EXERCISE OBJECTIVE: A line below contains "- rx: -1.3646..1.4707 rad", and a later one contains "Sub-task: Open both". Repeat both, with every line between them, exactly.

DATA EXTRACT:
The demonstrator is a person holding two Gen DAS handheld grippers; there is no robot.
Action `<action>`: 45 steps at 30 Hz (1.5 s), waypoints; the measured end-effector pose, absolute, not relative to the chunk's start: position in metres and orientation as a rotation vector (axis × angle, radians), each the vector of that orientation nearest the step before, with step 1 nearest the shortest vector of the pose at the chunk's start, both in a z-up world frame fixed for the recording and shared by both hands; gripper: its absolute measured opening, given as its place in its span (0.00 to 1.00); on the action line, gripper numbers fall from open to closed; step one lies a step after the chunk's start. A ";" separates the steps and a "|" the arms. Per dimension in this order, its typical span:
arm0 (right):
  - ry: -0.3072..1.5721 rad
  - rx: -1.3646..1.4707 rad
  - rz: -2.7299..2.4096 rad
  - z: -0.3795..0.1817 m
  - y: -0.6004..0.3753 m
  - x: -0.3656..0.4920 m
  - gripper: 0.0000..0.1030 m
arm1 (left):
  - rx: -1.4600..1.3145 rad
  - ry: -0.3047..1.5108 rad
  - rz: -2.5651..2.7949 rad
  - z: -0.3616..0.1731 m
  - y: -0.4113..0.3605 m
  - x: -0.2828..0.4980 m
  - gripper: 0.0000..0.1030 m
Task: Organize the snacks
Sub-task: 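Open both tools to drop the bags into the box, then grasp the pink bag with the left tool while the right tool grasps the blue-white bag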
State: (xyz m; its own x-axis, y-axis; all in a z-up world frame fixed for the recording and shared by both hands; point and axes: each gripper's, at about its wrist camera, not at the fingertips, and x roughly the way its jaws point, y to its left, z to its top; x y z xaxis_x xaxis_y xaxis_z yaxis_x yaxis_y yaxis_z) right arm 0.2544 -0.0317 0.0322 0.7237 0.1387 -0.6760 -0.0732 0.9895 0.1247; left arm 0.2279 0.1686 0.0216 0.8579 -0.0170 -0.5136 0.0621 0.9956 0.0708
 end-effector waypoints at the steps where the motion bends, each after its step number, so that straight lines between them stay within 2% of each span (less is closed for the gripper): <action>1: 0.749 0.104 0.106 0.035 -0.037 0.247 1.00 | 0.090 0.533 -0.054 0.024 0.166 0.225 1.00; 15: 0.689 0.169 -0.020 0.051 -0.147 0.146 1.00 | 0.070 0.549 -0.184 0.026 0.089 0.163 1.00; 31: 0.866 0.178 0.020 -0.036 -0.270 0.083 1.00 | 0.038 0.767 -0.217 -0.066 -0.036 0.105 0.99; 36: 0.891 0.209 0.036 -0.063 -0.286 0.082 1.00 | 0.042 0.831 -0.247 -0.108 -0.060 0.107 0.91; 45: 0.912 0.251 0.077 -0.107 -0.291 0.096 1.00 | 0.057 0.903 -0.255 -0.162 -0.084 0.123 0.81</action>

ANSWER FOR THE TASK:
  - rx: -1.3646..1.4707 rad
  - rz: -2.7299..2.4096 rad
  - z: -0.3795..0.1817 m
  - y: -0.6004..0.3753 m
  - x: -0.3656..0.4920 m
  - gripper: 0.0000..0.1030 m
arm1 (left):
  - rx: -1.4600..1.3145 rad
  - ry: -0.3047..1.5108 rad
  - rz: -2.5651..2.7949 rad
  - z: -0.3616..0.1731 m
  - y: -0.4113..0.3605 m
  - x: -0.2828..0.4980 m
  - gripper: 0.0000..0.1030 m
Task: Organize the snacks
Sub-task: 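Open both tools to drop the bags into the box, then grasp the pink bag with the left tool while the right tool grasps the blue-white bag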

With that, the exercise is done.